The Income Driver 10 maintains two separate values that serve completely different purposes. The accumulation value — also called the account value — is the real dollar amount inside your contract. It grows through index-linked credits, is reduced by withdrawals and rider charges, and is the value you would receive upon full surrender (minus applicable surrender charges). The income base, sometimes called the Benefit Calculation Base (BCB), is a separate calculation used only to determine your guaranteed lifetime withdrawal amount. It is not available for surrender or lump-sum withdrawal. The income base may grow through a declared roll-up rate or receive a bonus at income activation, potentially reaching a value substantially higher than the accumulation value after years of deferral. The practical significance: when you see an illustrated “income base” of $350,000 on a $200,000 premium after 10 years, that does not mean you can access $350,000. It means your guaranteed annual income withdrawal will be calculated as a percentage of $350,000. This distinction is the single most common source of confusion when reviewing income FIA illustrations, and our resource on how income riders work explains it across multiple carrier designs.
What is the 26North Re reinsurance transaction and does it affect my contract?

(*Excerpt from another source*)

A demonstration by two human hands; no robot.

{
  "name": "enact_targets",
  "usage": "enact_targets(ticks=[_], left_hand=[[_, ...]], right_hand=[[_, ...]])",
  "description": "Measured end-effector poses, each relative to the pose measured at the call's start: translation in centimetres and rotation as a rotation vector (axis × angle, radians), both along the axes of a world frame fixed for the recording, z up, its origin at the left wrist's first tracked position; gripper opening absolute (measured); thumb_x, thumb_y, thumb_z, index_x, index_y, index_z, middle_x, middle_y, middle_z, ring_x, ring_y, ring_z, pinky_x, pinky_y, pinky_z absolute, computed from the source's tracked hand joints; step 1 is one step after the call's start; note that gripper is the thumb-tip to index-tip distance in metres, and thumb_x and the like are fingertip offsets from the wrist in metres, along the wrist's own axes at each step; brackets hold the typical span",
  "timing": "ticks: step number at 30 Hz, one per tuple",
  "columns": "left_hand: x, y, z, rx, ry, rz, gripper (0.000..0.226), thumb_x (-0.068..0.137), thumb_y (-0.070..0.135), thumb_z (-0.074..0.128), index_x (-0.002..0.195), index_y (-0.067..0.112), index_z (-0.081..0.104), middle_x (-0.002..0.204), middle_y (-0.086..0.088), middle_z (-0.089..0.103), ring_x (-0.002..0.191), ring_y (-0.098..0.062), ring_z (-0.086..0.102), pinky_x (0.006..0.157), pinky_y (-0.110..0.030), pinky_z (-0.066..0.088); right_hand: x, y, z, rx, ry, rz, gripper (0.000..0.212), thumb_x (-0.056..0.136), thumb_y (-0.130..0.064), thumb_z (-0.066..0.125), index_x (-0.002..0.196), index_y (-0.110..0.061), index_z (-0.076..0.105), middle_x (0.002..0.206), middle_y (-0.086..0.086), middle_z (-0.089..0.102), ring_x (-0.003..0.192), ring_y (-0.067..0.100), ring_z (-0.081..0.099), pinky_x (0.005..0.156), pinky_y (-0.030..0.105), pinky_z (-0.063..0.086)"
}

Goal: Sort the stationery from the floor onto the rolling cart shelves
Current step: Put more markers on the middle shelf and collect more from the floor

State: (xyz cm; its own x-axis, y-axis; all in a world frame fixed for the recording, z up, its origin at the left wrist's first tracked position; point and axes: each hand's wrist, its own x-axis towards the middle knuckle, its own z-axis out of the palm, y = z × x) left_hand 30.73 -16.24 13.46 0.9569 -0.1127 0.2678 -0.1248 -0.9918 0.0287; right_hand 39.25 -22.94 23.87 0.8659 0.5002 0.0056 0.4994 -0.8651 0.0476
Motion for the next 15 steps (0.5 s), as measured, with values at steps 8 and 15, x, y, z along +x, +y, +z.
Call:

In 2024, Life Insurance Company of the Southwest completed a $4.9 billion reinsurance transaction with 26North Re, a private equity-backed reinsurer, transferring a seasoned block of MYGA and FIA policies. National Life Group retains a minority ownership stake in 26North Re. Reinsurance is a standard industry risk management practice — LSW remains the primary obligor on your contract and is responsible for honoring all guaranteed benefits. The reinsurance arrangement means LSW has transferred some of the financial risk of that block to 26North Re, which manages it through an alternative investment strategy. Your contractual guarantees are not affected. LSW’s AM Best A+ rating reflects its overall financial strength including its reinsurance arrangements, and Texas insurance regulators oversee LSW’s solvency regardless of how reinsurance is structured. State guaranty associations provide an additional backstop — typically $250,000 per covered contract — independent of any reinsurance arrangement. Similar structures exist at other large carriers including several A-rated leaders in the FIA market.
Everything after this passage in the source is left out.